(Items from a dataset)
=== Begin Enclosure ===

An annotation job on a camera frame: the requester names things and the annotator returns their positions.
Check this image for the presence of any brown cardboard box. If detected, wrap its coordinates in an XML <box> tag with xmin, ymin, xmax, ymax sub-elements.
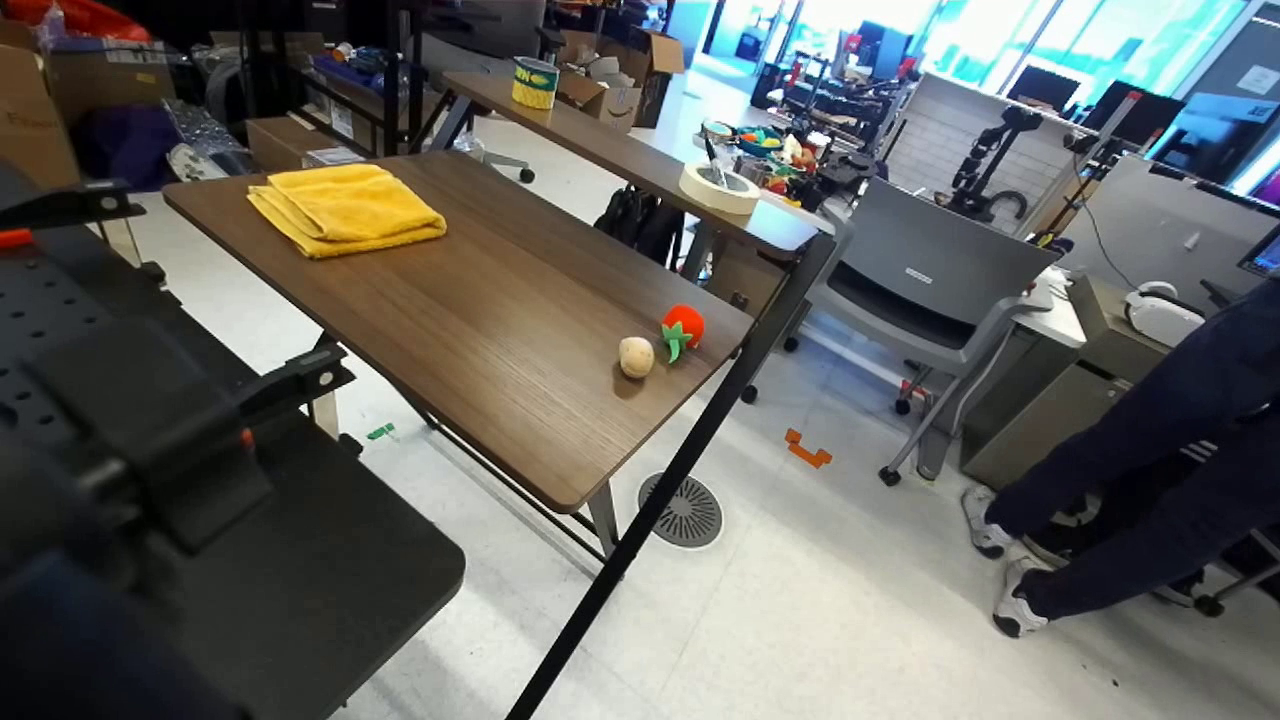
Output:
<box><xmin>555</xmin><ymin>33</ymin><xmax>692</xmax><ymax>132</ymax></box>

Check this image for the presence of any red and green toy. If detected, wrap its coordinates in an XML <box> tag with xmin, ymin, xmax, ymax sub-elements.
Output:
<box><xmin>657</xmin><ymin>299</ymin><xmax>711</xmax><ymax>367</ymax></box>

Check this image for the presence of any long wooden desk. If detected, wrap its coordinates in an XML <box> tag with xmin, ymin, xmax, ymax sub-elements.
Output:
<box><xmin>431</xmin><ymin>63</ymin><xmax>840</xmax><ymax>262</ymax></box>

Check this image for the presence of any large black backpack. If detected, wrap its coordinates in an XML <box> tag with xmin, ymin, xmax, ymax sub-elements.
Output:
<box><xmin>593</xmin><ymin>180</ymin><xmax>692</xmax><ymax>268</ymax></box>

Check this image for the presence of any grey cabinet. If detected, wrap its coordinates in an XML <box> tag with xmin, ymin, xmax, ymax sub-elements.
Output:
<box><xmin>955</xmin><ymin>270</ymin><xmax>1135</xmax><ymax>497</ymax></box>

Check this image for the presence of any white rounded device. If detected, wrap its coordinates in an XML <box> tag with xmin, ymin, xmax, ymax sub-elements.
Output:
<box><xmin>1119</xmin><ymin>276</ymin><xmax>1216</xmax><ymax>352</ymax></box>

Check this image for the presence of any grey plastic cart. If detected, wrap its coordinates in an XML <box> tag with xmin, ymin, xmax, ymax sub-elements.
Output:
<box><xmin>796</xmin><ymin>174</ymin><xmax>1072</xmax><ymax>492</ymax></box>

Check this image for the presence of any yellow green tub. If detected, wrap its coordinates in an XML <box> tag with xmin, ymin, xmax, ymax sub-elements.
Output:
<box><xmin>508</xmin><ymin>52</ymin><xmax>563</xmax><ymax>119</ymax></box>

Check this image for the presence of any person in dark trousers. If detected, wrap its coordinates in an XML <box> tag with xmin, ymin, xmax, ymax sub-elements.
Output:
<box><xmin>955</xmin><ymin>270</ymin><xmax>1280</xmax><ymax>640</ymax></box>

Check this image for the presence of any yellow towel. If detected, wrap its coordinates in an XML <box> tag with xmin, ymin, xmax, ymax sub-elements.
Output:
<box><xmin>243</xmin><ymin>161</ymin><xmax>453</xmax><ymax>262</ymax></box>

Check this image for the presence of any flat brown box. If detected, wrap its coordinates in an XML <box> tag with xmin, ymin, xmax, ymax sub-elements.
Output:
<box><xmin>243</xmin><ymin>111</ymin><xmax>363</xmax><ymax>174</ymax></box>

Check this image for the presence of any light grey desk partition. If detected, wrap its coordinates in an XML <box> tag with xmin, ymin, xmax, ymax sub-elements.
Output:
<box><xmin>879</xmin><ymin>72</ymin><xmax>1116</xmax><ymax>252</ymax></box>

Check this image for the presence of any black rolling chair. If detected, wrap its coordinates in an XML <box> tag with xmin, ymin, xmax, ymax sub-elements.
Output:
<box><xmin>1156</xmin><ymin>555</ymin><xmax>1280</xmax><ymax>620</ymax></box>

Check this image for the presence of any white tape roll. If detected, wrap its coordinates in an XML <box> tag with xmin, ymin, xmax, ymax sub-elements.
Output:
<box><xmin>677</xmin><ymin>157</ymin><xmax>768</xmax><ymax>224</ymax></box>

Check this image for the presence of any beige ball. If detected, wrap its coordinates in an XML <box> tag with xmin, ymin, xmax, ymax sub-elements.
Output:
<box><xmin>614</xmin><ymin>332</ymin><xmax>660</xmax><ymax>384</ymax></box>

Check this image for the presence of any black monitor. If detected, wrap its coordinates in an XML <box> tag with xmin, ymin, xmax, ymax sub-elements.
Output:
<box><xmin>1081</xmin><ymin>74</ymin><xmax>1188</xmax><ymax>153</ymax></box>
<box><xmin>1003</xmin><ymin>59</ymin><xmax>1084</xmax><ymax>115</ymax></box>

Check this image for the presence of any black tripod pole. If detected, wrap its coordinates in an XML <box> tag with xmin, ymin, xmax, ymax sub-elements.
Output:
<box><xmin>502</xmin><ymin>230</ymin><xmax>837</xmax><ymax>720</ymax></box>

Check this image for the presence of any orange floor marker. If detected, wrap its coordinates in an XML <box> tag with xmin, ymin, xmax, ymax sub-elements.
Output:
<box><xmin>781</xmin><ymin>424</ymin><xmax>837</xmax><ymax>473</ymax></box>

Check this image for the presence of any round floor drain cover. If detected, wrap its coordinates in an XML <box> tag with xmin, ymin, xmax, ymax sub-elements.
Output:
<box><xmin>636</xmin><ymin>473</ymin><xmax>727</xmax><ymax>551</ymax></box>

=== End Enclosure ===

» What you have to do
Return the preceding entries exactly, each word as given, but leave out any picture.

» Task answer
An annotation job on a camera frame: the requester names things and the annotator returns their positions.
Check this image for the presence of any brown cardboard box. If detected, wrap its coordinates in an XML <box> tag with xmin, ymin, xmax, ymax sub-elements.
Output:
<box><xmin>555</xmin><ymin>33</ymin><xmax>692</xmax><ymax>132</ymax></box>

Check this image for the presence of any red and green toy. If detected, wrap its coordinates in an XML <box> tag with xmin, ymin, xmax, ymax sub-elements.
Output:
<box><xmin>657</xmin><ymin>299</ymin><xmax>711</xmax><ymax>367</ymax></box>

Check this image for the presence of any long wooden desk. If detected, wrap its coordinates in an XML <box> tag with xmin, ymin, xmax, ymax sub-elements.
Output:
<box><xmin>431</xmin><ymin>63</ymin><xmax>840</xmax><ymax>262</ymax></box>

Check this image for the presence of any large black backpack. If detected, wrap its coordinates in an XML <box> tag with xmin, ymin, xmax, ymax sub-elements.
Output:
<box><xmin>593</xmin><ymin>180</ymin><xmax>692</xmax><ymax>268</ymax></box>

Check this image for the presence of any grey cabinet. If detected, wrap its coordinates in an XML <box> tag with xmin, ymin, xmax, ymax sub-elements.
Output:
<box><xmin>955</xmin><ymin>270</ymin><xmax>1135</xmax><ymax>497</ymax></box>

Check this image for the presence of any white rounded device. If detected, wrap its coordinates in an XML <box> tag with xmin, ymin, xmax, ymax sub-elements.
Output:
<box><xmin>1119</xmin><ymin>276</ymin><xmax>1216</xmax><ymax>352</ymax></box>

Check this image for the presence of any grey plastic cart. If detected, wrap its coordinates in an XML <box> tag with xmin, ymin, xmax, ymax sub-elements.
Output:
<box><xmin>796</xmin><ymin>174</ymin><xmax>1072</xmax><ymax>492</ymax></box>

Check this image for the presence of any yellow green tub. If detected, wrap its coordinates in an XML <box> tag with xmin, ymin, xmax, ymax sub-elements.
Output:
<box><xmin>508</xmin><ymin>52</ymin><xmax>563</xmax><ymax>119</ymax></box>

Check this image for the presence of any person in dark trousers. If detected, wrap its coordinates in an XML <box> tag with xmin, ymin, xmax, ymax sub-elements.
Output:
<box><xmin>955</xmin><ymin>270</ymin><xmax>1280</xmax><ymax>640</ymax></box>

Check this image for the presence of any yellow towel. If detected, wrap its coordinates in an XML <box> tag with xmin, ymin, xmax, ymax sub-elements.
Output:
<box><xmin>243</xmin><ymin>161</ymin><xmax>453</xmax><ymax>262</ymax></box>

Check this image for the presence of any flat brown box. If detected, wrap its coordinates in an XML <box> tag with xmin, ymin, xmax, ymax sub-elements.
Output:
<box><xmin>243</xmin><ymin>111</ymin><xmax>363</xmax><ymax>174</ymax></box>

Check this image for the presence of any light grey desk partition. If detected, wrap its coordinates in an XML <box> tag with xmin, ymin, xmax, ymax sub-elements.
Output:
<box><xmin>879</xmin><ymin>72</ymin><xmax>1116</xmax><ymax>252</ymax></box>

Check this image for the presence of any black rolling chair. If detected, wrap its coordinates in an XML <box> tag with xmin, ymin, xmax, ymax sub-elements.
Output:
<box><xmin>1156</xmin><ymin>555</ymin><xmax>1280</xmax><ymax>620</ymax></box>

Check this image for the presence of any white tape roll. If detected, wrap its coordinates in an XML <box> tag with xmin, ymin, xmax, ymax sub-elements.
Output:
<box><xmin>677</xmin><ymin>157</ymin><xmax>768</xmax><ymax>224</ymax></box>

Check this image for the presence of any beige ball. If detected, wrap its coordinates in an XML <box> tag with xmin, ymin, xmax, ymax sub-elements.
Output:
<box><xmin>614</xmin><ymin>332</ymin><xmax>660</xmax><ymax>384</ymax></box>

Check this image for the presence of any black monitor. If detected, wrap its coordinates in an XML <box> tag with xmin, ymin, xmax, ymax sub-elements.
Output:
<box><xmin>1081</xmin><ymin>74</ymin><xmax>1188</xmax><ymax>153</ymax></box>
<box><xmin>1003</xmin><ymin>59</ymin><xmax>1084</xmax><ymax>115</ymax></box>

Check this image for the presence of any black tripod pole. If detected, wrap its coordinates in an XML <box> tag with xmin, ymin, xmax, ymax sub-elements.
Output:
<box><xmin>502</xmin><ymin>230</ymin><xmax>837</xmax><ymax>720</ymax></box>

Check this image for the presence of any orange floor marker. If detected, wrap its coordinates in an XML <box> tag with xmin, ymin, xmax, ymax sub-elements.
Output:
<box><xmin>781</xmin><ymin>424</ymin><xmax>837</xmax><ymax>473</ymax></box>

Check this image for the presence of any round floor drain cover. If detected, wrap its coordinates in an XML <box> tag with xmin, ymin, xmax, ymax sub-elements.
Output:
<box><xmin>636</xmin><ymin>473</ymin><xmax>727</xmax><ymax>551</ymax></box>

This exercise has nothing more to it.